> _Task_
With pictures left out, write out exactly every line from the start of the data through the one that contains "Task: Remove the".

(Extracted data entries)
--- START ---

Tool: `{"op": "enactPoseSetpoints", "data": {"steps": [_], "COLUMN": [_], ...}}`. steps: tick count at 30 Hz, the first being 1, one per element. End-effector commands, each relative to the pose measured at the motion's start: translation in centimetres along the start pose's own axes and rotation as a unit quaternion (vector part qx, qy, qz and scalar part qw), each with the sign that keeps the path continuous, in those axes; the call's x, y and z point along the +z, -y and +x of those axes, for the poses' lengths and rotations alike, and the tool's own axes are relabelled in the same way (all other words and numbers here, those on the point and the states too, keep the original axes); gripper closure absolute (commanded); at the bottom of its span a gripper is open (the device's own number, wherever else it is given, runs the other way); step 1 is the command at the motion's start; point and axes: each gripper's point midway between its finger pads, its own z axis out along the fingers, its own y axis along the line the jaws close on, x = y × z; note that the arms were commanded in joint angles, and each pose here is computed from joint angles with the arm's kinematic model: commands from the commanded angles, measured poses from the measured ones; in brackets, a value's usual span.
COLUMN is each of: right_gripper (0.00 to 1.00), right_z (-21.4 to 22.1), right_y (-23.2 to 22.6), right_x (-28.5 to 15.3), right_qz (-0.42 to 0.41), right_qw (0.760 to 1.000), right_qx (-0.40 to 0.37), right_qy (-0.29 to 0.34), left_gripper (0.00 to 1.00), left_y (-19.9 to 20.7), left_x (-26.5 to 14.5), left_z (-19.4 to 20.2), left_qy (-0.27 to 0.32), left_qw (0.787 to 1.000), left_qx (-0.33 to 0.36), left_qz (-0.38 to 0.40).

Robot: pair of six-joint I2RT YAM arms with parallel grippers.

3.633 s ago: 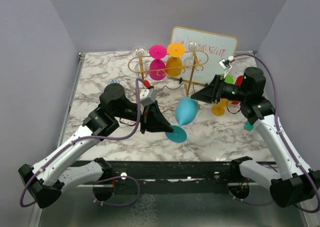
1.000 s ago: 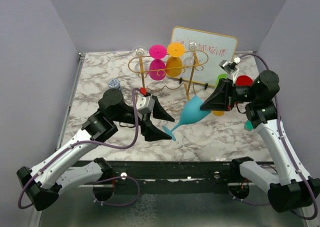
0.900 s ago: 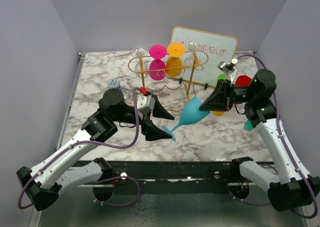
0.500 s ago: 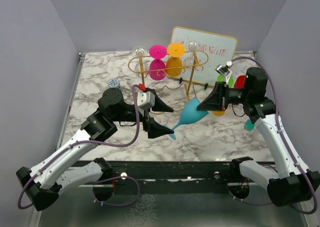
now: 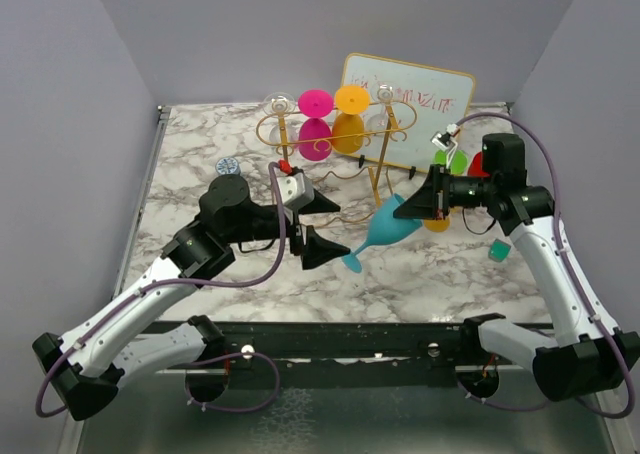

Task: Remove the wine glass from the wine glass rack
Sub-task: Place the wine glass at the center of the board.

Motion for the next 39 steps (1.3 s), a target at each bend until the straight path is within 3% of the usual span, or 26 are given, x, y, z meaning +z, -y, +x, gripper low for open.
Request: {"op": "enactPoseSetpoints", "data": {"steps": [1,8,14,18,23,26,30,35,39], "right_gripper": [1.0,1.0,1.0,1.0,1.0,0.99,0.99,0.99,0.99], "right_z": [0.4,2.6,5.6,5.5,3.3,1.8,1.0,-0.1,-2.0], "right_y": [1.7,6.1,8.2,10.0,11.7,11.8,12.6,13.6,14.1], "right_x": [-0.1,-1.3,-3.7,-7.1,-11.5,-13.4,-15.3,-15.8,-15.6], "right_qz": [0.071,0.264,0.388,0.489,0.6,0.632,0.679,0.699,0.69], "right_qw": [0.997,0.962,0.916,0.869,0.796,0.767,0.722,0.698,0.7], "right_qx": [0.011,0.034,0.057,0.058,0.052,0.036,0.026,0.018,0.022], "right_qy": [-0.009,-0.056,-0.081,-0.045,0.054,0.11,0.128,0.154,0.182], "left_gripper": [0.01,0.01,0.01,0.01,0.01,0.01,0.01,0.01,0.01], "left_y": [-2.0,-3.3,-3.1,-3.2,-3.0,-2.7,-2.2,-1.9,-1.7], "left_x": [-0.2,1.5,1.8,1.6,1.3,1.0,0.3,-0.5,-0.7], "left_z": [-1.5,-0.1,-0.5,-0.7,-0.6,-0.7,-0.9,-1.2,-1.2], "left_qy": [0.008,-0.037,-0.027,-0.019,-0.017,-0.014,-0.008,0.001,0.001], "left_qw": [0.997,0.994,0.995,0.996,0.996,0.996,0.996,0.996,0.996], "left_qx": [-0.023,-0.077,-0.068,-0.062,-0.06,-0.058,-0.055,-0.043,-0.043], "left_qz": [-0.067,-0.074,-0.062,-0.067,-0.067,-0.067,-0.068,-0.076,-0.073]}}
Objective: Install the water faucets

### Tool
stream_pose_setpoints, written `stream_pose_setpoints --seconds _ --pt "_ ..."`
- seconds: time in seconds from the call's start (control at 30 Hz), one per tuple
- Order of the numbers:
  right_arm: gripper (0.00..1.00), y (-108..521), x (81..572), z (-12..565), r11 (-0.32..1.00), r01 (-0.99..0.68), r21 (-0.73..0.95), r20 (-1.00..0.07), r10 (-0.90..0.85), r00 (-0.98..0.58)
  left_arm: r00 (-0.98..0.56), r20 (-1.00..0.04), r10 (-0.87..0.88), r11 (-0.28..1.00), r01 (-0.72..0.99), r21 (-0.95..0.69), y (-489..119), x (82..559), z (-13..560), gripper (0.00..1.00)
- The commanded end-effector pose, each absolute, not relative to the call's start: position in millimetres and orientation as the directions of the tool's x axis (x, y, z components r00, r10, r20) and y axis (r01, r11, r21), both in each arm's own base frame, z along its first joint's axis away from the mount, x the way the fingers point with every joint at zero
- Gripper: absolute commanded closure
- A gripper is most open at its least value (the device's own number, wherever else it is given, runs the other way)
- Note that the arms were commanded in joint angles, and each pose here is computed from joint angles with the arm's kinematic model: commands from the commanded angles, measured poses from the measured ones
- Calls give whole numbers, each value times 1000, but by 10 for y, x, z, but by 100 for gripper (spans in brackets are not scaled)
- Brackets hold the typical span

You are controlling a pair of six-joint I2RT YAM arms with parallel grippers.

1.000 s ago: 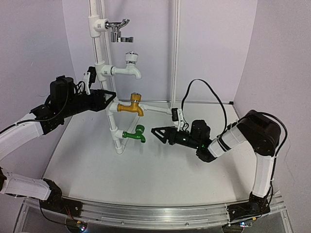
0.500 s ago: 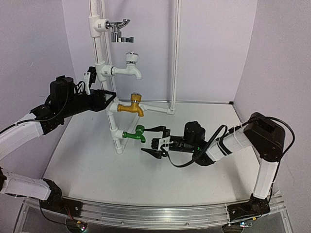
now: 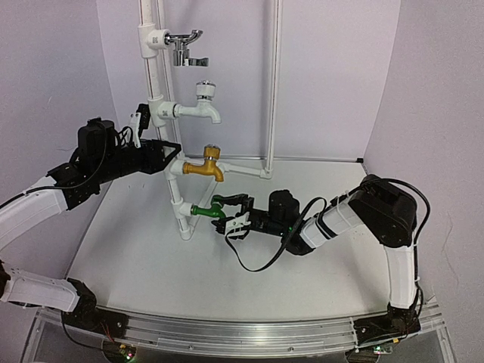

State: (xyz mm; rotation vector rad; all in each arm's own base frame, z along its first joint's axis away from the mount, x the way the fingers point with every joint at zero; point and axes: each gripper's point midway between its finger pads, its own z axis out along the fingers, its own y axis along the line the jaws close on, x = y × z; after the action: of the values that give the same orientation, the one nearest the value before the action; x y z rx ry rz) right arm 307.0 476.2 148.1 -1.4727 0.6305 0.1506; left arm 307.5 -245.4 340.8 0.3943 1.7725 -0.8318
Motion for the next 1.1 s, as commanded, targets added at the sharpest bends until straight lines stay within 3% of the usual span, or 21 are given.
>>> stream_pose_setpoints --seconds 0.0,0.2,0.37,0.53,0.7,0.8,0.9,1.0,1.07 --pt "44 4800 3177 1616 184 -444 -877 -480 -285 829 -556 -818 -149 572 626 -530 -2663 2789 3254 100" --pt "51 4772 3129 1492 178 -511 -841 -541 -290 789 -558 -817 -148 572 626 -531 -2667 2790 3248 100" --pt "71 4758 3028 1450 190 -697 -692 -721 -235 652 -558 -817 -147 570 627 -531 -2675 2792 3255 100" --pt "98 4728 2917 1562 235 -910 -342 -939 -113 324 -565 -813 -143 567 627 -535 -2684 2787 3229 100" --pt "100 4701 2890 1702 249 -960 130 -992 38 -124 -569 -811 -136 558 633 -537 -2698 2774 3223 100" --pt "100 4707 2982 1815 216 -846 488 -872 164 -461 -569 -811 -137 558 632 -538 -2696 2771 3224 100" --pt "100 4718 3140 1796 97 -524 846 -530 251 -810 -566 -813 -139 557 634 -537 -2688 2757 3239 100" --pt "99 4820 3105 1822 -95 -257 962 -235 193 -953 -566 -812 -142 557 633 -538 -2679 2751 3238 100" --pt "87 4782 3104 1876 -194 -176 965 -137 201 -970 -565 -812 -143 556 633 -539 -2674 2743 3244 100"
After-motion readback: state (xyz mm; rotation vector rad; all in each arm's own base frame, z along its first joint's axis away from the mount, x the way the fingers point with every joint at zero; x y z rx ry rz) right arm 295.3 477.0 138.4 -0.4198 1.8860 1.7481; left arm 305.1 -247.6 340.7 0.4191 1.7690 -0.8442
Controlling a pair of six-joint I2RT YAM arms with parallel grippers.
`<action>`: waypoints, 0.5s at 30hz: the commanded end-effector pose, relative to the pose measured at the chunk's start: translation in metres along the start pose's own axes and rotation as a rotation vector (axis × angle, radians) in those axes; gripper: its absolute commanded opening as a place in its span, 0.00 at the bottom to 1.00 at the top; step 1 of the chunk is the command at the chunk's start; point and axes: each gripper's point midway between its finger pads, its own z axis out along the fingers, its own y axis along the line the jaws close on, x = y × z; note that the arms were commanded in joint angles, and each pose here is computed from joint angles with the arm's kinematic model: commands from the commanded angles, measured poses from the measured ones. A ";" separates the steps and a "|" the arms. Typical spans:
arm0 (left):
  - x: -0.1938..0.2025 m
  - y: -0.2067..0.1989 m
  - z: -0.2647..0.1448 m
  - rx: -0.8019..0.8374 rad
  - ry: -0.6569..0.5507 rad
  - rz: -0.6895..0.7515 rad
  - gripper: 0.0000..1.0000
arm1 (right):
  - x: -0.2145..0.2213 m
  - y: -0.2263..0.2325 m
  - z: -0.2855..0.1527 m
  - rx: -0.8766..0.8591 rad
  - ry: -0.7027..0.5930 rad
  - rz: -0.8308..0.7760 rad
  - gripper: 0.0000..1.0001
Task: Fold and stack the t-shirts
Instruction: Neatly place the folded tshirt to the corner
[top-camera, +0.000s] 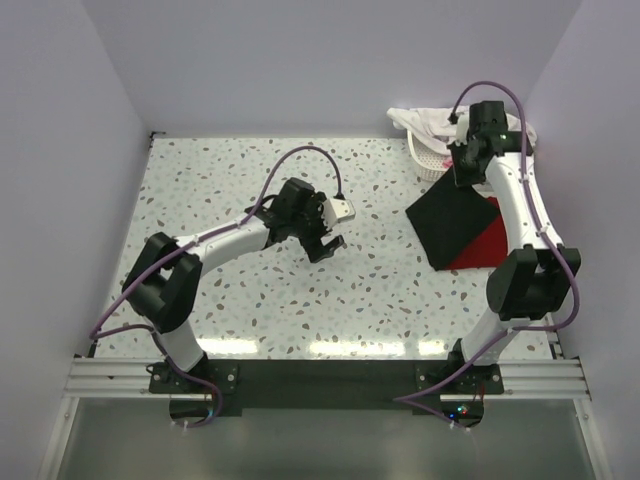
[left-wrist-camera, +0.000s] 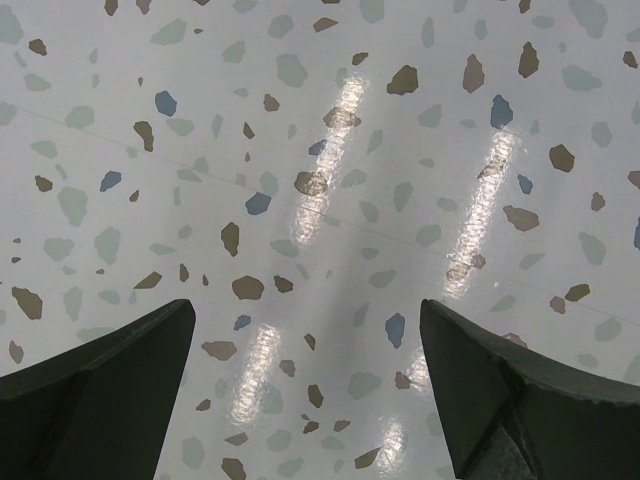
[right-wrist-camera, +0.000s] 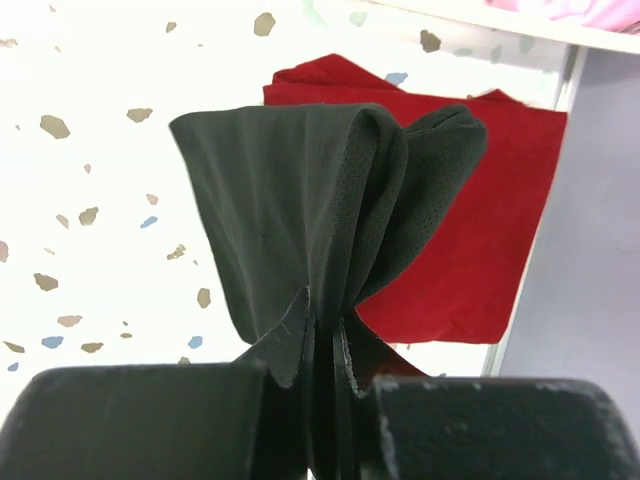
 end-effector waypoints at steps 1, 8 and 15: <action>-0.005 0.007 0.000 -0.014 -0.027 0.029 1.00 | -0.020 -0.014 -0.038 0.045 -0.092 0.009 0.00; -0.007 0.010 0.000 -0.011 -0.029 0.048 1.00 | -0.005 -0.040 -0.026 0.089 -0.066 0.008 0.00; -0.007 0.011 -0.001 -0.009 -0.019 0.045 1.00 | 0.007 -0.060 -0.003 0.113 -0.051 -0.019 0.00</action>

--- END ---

> _Answer box_
Tool: `{"op": "enactPoseSetpoints", "data": {"steps": [_], "COLUMN": [_], ...}}`. steps: tick count at 30 Hz, the first being 1, one per element. End-effector commands, each relative to the pose measured at the motion's start: translation in centimetres along the start pose's own axes and rotation as a unit quaternion (vector part qx, qy, qz and scalar part qw), each with the sign that keeps the path continuous, in those axes; the call's x, y and z point along the +z, -y and +x of those axes, for the poses' lengths and rotations alike, and the tool's own axes are relabelled in the same way (all other words and numbers here, those on the point and the states too, keep the original axes); gripper closure absolute (commanded); at the bottom of its span a gripper is open (the device's own number, wherever else it is given, runs the other way); step 1 is the command at the motion's start; point and axes: each gripper's point midway between its finger pads, its own z axis out along the fingers, its own y axis along the line the jaws close on, x = y × z; note that the arms were commanded in joint angles, and each pose here is computed from joint angles with the arm's kinematic model: commands from the commanded angles, measured poses from the measured ones; in brackets, a value's usual span.
COLUMN is each of: right_gripper (0.00 to 1.00), right_z (-21.4 to 22.1), right_y (-23.2 to 22.6), right_x (-28.5 to 15.3), right_qz (-0.42 to 0.41), right_qw (0.760 to 1.000), right_qx (-0.40 to 0.37), right_qy (-0.29 to 0.34), left_gripper (0.00 to 1.00), left_y (-19.9 to 20.7), left_x (-26.5 to 14.5), left_z (-19.4 to 20.2), left_qy (-0.27 to 0.32), left_qw (0.787 to 1.000), left_qx (-0.33 to 0.36), left_qz (-0.38 to 0.40).

Robot: pair of six-joint I2RT YAM arms with parallel grippers.

3.633 s ago: 
1.000 s ago: 
0.900 s ago: 
0.500 s ago: 
now: 

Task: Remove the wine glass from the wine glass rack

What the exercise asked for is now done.